__INSTRUCTIONS TO FOLLOW__: Please give the number of lines that hold the string "camera" in the listing, without any other words.

>>>>

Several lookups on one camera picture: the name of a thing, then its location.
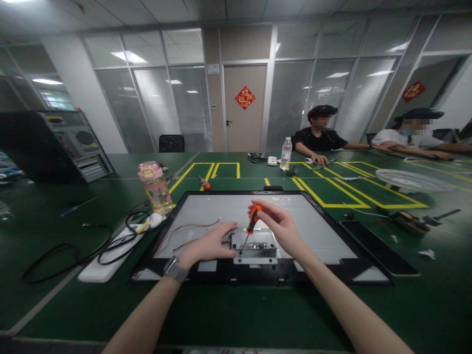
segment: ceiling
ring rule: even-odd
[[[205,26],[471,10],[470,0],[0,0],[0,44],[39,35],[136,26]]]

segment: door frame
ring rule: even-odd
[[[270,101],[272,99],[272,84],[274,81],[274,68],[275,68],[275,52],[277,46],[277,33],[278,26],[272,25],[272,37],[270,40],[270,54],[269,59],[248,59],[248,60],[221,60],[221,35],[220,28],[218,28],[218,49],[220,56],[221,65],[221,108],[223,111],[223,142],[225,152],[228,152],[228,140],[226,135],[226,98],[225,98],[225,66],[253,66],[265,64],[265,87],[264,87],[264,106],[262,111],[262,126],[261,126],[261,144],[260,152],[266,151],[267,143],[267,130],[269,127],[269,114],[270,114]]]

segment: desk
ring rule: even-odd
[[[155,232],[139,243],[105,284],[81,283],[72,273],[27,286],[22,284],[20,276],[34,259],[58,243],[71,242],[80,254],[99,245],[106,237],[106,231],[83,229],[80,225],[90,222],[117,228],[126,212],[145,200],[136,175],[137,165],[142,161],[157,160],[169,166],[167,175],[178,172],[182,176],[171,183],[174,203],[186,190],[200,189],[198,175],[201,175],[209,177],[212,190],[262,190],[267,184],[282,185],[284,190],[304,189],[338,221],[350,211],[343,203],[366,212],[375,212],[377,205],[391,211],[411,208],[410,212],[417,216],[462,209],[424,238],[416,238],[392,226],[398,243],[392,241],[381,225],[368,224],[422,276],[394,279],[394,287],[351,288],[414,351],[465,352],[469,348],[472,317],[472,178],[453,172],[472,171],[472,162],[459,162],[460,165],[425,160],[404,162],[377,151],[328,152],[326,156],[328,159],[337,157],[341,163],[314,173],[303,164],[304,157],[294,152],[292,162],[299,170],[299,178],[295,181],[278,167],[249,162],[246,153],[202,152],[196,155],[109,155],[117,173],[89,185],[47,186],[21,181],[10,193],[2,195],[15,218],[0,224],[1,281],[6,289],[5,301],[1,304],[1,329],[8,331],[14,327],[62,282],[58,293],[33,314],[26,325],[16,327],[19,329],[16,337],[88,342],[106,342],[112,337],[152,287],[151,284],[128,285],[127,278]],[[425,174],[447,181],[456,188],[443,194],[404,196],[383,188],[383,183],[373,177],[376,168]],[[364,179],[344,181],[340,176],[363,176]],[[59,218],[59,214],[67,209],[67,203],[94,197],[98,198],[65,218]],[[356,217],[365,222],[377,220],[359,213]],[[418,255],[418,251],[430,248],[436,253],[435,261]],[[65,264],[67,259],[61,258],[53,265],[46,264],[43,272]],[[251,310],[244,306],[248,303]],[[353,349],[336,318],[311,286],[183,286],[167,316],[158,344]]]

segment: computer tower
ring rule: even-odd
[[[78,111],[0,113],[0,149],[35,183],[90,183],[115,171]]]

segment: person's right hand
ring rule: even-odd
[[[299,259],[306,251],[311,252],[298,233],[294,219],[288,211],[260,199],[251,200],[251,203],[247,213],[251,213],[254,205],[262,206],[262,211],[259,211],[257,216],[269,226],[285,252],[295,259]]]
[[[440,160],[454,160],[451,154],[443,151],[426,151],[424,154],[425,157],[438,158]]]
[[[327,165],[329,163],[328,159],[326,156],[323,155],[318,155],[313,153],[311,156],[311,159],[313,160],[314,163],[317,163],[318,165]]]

<<<<
>>>>

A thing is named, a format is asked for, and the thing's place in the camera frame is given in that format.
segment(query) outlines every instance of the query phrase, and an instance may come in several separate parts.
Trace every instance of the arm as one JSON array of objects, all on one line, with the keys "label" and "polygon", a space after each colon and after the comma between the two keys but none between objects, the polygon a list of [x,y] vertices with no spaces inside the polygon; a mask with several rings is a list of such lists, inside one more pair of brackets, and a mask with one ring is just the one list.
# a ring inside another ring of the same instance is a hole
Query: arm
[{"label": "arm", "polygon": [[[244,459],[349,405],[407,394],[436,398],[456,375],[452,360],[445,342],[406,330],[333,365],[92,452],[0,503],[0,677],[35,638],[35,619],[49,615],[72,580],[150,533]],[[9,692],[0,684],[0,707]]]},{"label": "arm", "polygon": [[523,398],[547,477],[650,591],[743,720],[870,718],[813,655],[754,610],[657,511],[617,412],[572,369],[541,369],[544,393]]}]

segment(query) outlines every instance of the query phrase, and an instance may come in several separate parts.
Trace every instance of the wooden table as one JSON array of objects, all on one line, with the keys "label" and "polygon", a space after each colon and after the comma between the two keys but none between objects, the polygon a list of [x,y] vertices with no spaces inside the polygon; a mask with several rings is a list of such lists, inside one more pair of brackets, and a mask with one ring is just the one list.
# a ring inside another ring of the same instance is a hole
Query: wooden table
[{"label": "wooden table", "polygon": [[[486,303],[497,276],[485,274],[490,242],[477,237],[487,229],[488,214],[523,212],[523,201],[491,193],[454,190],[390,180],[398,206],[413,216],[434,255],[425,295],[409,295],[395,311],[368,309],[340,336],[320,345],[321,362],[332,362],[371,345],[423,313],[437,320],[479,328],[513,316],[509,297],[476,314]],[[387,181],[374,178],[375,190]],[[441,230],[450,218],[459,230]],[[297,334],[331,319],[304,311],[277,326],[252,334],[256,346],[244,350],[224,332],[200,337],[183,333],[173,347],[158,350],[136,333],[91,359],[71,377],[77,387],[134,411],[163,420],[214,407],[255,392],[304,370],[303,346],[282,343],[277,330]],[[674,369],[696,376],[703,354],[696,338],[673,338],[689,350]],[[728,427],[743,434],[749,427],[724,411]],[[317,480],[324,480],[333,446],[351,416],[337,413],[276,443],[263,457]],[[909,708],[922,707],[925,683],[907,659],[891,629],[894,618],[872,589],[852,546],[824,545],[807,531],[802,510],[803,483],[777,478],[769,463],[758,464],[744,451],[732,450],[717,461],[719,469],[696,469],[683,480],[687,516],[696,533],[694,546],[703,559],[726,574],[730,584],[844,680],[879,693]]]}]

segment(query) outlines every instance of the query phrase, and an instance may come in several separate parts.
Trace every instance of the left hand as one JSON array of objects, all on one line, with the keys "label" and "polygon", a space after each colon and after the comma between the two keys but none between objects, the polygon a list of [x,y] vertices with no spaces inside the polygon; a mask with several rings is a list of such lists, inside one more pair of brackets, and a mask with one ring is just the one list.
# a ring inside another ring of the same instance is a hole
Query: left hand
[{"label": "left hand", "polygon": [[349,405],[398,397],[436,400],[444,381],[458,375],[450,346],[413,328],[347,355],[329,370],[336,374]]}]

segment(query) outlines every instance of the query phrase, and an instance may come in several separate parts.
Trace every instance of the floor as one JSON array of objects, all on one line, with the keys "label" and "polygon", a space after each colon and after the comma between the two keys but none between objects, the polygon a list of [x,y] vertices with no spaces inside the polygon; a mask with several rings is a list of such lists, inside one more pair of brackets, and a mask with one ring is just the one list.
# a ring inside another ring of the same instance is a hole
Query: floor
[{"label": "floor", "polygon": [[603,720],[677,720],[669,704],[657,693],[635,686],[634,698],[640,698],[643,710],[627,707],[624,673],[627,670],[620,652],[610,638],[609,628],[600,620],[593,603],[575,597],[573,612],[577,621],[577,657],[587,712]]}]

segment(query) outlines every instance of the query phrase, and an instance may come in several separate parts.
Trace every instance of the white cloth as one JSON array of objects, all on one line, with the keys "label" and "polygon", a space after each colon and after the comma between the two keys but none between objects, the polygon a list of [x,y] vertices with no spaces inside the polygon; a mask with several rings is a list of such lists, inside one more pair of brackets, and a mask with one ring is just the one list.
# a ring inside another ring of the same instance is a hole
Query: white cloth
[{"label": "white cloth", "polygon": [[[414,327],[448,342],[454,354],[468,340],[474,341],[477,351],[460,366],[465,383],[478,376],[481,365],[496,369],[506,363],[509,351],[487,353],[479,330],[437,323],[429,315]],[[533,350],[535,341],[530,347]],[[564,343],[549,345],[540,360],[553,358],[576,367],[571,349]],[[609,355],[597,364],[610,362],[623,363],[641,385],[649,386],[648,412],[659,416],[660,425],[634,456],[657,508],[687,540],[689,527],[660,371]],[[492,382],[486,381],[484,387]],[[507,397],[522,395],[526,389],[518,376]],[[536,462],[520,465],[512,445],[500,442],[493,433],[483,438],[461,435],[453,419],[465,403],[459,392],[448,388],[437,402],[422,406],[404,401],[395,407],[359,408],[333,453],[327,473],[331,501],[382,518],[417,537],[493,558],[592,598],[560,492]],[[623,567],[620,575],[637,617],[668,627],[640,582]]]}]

<<<<

__RESPONSE TO THIS EXERCISE__: 2